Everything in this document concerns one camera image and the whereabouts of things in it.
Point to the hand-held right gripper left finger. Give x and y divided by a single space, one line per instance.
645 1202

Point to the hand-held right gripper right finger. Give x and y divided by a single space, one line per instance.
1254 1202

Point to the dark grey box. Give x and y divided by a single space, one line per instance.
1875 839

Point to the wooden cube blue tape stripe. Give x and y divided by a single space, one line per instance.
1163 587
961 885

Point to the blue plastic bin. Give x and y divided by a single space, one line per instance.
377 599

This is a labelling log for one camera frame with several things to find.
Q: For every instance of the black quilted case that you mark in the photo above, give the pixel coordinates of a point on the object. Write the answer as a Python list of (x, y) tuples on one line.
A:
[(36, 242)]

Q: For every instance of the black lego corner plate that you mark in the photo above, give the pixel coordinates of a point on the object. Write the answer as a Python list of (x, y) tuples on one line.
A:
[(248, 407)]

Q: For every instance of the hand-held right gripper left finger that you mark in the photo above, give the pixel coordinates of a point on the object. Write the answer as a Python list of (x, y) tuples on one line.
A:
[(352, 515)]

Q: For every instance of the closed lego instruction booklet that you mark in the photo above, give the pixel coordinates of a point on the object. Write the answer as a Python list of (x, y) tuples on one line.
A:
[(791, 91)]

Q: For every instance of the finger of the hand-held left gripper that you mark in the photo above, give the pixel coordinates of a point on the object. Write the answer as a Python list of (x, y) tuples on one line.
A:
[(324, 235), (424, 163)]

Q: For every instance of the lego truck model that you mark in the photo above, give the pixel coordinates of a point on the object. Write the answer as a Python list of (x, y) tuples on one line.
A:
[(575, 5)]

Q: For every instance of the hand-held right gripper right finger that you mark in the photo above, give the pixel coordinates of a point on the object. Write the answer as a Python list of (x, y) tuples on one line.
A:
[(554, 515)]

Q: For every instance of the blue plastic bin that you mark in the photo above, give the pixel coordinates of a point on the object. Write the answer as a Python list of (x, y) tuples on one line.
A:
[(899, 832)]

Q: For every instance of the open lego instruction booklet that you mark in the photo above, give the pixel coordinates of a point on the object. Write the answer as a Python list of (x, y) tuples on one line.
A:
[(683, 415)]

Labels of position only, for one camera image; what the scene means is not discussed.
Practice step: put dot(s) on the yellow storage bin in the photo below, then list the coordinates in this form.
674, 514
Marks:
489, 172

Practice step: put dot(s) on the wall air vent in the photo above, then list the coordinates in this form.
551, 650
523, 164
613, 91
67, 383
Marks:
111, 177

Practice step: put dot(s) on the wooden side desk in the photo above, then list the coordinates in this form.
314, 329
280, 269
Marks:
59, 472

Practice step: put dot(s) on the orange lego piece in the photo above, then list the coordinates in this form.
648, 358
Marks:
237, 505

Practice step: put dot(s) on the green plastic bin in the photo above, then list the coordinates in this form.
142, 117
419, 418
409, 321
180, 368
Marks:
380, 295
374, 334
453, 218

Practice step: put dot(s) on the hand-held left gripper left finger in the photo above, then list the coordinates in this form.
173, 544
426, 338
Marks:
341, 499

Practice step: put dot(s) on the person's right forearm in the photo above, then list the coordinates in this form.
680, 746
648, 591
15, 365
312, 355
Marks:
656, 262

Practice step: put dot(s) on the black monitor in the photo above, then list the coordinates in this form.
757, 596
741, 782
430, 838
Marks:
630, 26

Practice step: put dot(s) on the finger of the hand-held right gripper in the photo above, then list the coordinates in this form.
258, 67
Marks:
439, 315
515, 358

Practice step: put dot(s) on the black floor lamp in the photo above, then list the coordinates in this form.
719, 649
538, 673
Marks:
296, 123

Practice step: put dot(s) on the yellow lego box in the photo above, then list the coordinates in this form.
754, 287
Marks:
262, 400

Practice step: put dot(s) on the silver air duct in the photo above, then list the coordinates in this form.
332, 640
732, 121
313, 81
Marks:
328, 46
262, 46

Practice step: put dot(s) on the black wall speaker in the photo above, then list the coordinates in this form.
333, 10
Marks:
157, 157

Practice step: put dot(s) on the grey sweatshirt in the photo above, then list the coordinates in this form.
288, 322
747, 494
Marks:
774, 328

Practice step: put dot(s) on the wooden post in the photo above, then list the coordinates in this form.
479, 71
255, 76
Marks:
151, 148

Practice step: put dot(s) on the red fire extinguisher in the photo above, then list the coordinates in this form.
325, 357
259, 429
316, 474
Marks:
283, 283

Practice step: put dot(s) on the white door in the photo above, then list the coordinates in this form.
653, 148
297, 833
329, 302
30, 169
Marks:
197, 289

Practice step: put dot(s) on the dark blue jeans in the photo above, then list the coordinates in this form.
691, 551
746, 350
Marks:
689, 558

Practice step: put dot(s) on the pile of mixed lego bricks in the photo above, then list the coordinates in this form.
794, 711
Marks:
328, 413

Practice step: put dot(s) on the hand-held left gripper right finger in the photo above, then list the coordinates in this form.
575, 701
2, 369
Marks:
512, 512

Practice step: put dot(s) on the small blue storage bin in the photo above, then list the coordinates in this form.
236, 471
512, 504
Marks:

* **Action item**
Once the records have been read, print them all again exactly.

* **Task answer**
Everything in this document concerns one camera image and the whereabouts of things in it.
Point to the hand-held right gripper left finger. Give x and y divided by a single space, one line per instance.
645 1202

Point to the hand-held right gripper right finger. Give x and y divided by a single space, one line per instance.
1254 1202

Point to the dark grey box. Give x and y divided by a single space, one line per instance.
1875 839

Point to the wooden cube blue tape stripe. Give x and y divided by a single space, one line per instance.
1163 587
961 885

Point to the blue plastic bin. Give x and y divided by a single space, one line per instance.
377 599

This is a labelling log for one camera frame with several things to find.
Q: For every instance of the black quilted case that you mark in the photo above, give the pixel coordinates of a point on the object. Write the answer as a Python list of (x, y) tuples on one line.
A:
[(36, 242)]

Q: For every instance of the black lego corner plate that you mark in the photo above, give the pixel coordinates of a point on the object. Write the answer as a Python list of (x, y) tuples on one line.
A:
[(248, 407)]

Q: For every instance of the hand-held right gripper left finger that you mark in the photo above, give the pixel coordinates of a point on the object. Write the answer as a Python list of (x, y) tuples on one line.
A:
[(352, 515)]

Q: For every instance of the closed lego instruction booklet that you mark in the photo above, give the pixel coordinates of a point on the object. Write the answer as a Python list of (x, y) tuples on one line.
A:
[(791, 91)]

Q: For every instance of the finger of the hand-held left gripper that you mark in the photo above, give the pixel coordinates of a point on the object. Write the answer as a Python list of (x, y) tuples on one line.
A:
[(324, 235), (424, 163)]

Q: For every instance of the lego truck model that you mark in the photo above, give the pixel coordinates of a point on the object. Write the answer as a Python list of (x, y) tuples on one line.
A:
[(575, 5)]

Q: For every instance of the hand-held right gripper right finger that you mark in the photo above, give the pixel coordinates of a point on the object. Write the answer as a Python list of (x, y) tuples on one line.
A:
[(554, 515)]

Q: For every instance of the blue plastic bin that you mark in the photo above, give the pixel coordinates of a point on the object. Write the answer as a Python list of (x, y) tuples on one line.
A:
[(899, 832)]

Q: For every instance of the open lego instruction booklet that you mark in the photo above, give the pixel coordinates of a point on the object. Write the answer as a Python list of (x, y) tuples on one line.
A:
[(683, 415)]

Labels of position only, for one camera image; what the scene means is not discussed.
Practice step: put dot(s) on the yellow storage bin in the photo below, then list the coordinates in this form.
674, 514
Marks:
489, 172

Practice step: put dot(s) on the wall air vent in the photo above, then list the coordinates in this form.
551, 650
523, 164
613, 91
67, 383
Marks:
111, 177

Practice step: put dot(s) on the wooden side desk in the photo above, then list the coordinates in this form.
314, 329
280, 269
Marks:
59, 472

Practice step: put dot(s) on the orange lego piece in the photo above, then list the coordinates in this form.
648, 358
Marks:
237, 505

Practice step: put dot(s) on the green plastic bin in the photo above, then list the coordinates in this form.
142, 117
419, 418
409, 321
180, 368
Marks:
380, 295
374, 334
453, 218

Practice step: put dot(s) on the hand-held left gripper left finger in the photo above, then list the coordinates in this form.
173, 544
426, 338
Marks:
341, 499

Practice step: put dot(s) on the person's right forearm in the photo above, then list the coordinates in this form.
680, 746
648, 591
15, 365
312, 355
Marks:
656, 262

Practice step: put dot(s) on the black monitor in the photo above, then list the coordinates in this form.
757, 596
741, 782
430, 838
Marks:
630, 26

Practice step: put dot(s) on the finger of the hand-held right gripper in the photo above, then list the coordinates in this form.
258, 67
Marks:
439, 315
515, 358

Practice step: put dot(s) on the black floor lamp in the photo above, then list the coordinates in this form.
719, 649
538, 673
Marks:
296, 123

Practice step: put dot(s) on the yellow lego box in the photo above, then list the coordinates in this form.
754, 287
Marks:
262, 400

Practice step: put dot(s) on the silver air duct in the photo above, then list the coordinates in this form.
332, 640
732, 121
313, 81
Marks:
328, 46
262, 46

Practice step: put dot(s) on the black wall speaker in the photo above, then list the coordinates in this form.
333, 10
Marks:
157, 157

Practice step: put dot(s) on the grey sweatshirt in the photo above, then list the coordinates in this form.
288, 322
747, 494
Marks:
774, 328

Practice step: put dot(s) on the wooden post in the photo above, then list the coordinates in this form.
479, 71
255, 76
Marks:
151, 148

Practice step: put dot(s) on the red fire extinguisher in the photo above, then list the coordinates in this form.
325, 357
259, 429
316, 474
Marks:
283, 283

Practice step: put dot(s) on the white door in the photo above, then list the coordinates in this form.
653, 148
297, 833
329, 302
30, 169
Marks:
197, 289

Practice step: put dot(s) on the dark blue jeans in the photo above, then list the coordinates in this form.
691, 551
746, 350
Marks:
689, 558

Practice step: put dot(s) on the pile of mixed lego bricks in the photo above, then list the coordinates in this form.
794, 711
Marks:
328, 413

Practice step: put dot(s) on the hand-held left gripper right finger in the photo above, then list the coordinates in this form.
575, 701
2, 369
Marks:
512, 512

Practice step: put dot(s) on the small blue storage bin in the photo above, then list the coordinates in this form.
236, 471
512, 504
Marks:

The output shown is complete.